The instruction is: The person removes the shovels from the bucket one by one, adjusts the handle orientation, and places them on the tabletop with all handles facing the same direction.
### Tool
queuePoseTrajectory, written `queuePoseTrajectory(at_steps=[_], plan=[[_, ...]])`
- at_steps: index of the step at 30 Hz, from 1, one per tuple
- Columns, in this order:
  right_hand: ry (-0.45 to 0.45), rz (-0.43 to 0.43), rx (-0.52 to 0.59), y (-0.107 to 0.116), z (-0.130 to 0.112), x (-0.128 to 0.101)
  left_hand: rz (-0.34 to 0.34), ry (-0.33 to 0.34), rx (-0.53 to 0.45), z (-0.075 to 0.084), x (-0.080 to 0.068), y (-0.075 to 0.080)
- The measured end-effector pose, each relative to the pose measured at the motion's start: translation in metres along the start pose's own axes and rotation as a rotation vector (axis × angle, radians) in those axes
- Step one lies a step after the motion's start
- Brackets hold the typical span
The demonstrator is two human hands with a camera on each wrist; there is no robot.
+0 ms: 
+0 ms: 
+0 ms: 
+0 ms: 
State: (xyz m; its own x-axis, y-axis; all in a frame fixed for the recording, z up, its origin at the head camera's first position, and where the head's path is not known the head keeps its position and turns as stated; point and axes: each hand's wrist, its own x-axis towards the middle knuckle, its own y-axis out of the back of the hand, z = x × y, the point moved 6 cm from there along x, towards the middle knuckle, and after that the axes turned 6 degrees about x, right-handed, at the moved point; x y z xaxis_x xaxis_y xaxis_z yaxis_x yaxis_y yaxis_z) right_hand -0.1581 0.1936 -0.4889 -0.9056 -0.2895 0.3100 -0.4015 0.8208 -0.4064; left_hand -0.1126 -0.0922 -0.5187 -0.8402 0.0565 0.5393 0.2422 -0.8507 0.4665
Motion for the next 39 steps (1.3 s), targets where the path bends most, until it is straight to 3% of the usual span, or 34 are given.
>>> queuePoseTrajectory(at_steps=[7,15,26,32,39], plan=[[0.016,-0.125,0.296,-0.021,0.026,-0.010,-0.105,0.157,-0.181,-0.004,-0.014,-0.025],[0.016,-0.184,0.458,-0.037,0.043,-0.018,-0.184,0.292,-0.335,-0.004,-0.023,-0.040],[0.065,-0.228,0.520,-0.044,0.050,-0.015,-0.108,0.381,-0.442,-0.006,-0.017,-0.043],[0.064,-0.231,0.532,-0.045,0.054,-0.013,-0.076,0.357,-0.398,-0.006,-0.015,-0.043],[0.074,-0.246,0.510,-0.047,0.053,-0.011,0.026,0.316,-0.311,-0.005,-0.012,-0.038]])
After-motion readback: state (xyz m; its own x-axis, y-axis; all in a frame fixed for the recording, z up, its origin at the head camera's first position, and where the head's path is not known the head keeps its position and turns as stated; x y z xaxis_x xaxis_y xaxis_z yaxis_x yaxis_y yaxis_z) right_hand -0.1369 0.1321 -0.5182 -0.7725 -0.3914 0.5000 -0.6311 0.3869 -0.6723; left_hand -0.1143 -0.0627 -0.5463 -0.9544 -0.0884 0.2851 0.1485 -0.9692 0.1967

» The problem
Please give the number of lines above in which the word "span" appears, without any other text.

» Exercise result
2